DATA PROVIDED |
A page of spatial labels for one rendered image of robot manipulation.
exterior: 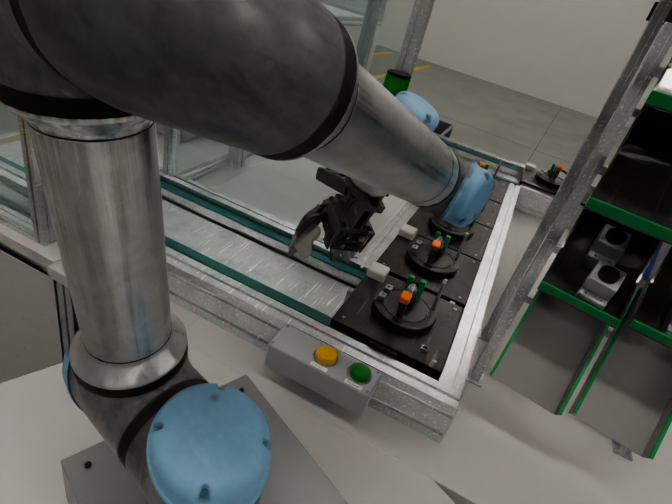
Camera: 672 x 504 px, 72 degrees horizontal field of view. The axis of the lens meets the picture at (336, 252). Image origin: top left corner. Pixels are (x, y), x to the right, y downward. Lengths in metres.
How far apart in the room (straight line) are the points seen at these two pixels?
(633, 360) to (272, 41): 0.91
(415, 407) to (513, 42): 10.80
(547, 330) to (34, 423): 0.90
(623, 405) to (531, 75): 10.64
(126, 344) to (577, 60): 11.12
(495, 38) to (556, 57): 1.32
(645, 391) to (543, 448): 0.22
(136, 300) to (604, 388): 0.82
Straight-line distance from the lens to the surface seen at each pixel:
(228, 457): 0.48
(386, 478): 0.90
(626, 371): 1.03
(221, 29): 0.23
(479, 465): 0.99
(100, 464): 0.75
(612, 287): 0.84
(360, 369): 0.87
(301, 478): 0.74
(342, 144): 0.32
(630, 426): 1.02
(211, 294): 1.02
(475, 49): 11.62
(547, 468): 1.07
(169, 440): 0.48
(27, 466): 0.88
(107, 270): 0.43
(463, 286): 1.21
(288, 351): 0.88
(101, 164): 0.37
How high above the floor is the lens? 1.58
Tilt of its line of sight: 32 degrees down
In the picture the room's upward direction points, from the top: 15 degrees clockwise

...

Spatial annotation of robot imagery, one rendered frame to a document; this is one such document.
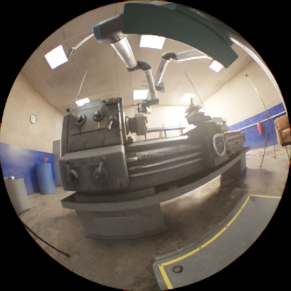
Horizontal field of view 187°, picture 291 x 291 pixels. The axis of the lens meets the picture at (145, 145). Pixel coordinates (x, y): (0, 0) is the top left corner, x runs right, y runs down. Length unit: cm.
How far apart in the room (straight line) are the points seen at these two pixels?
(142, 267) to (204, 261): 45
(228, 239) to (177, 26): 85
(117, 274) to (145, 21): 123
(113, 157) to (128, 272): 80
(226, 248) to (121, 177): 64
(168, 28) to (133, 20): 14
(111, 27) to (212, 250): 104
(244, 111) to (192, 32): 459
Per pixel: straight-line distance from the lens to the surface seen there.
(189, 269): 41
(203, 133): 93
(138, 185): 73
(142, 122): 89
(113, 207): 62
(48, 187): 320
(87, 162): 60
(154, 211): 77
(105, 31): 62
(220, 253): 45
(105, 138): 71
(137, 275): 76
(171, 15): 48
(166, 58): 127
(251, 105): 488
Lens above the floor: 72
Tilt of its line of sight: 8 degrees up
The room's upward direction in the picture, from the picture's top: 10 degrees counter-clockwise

...

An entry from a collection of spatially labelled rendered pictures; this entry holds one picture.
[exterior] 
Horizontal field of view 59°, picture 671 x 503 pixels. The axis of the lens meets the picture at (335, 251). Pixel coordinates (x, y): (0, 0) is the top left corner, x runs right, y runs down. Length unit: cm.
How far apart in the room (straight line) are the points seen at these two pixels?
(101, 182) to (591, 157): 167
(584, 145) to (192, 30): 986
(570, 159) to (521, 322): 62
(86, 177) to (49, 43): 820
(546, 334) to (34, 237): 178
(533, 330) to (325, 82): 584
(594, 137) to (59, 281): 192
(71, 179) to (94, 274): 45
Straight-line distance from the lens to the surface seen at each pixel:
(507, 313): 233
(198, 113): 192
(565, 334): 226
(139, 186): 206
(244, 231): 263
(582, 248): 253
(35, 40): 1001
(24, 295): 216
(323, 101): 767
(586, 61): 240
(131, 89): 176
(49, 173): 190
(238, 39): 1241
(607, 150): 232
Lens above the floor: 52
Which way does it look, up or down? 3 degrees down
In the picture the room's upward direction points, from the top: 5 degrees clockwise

WHAT YOU HAVE TO DO |
Starting with the line with "(251, 105): 488" above and going on through the line with "The room's upward direction in", transcribe every line exactly, both ends included, and add nothing.

SOLUTION BELOW |
(251, 105): 488
Lens above the floor: 72
Tilt of its line of sight: 8 degrees up
The room's upward direction in the picture, from the picture's top: 10 degrees counter-clockwise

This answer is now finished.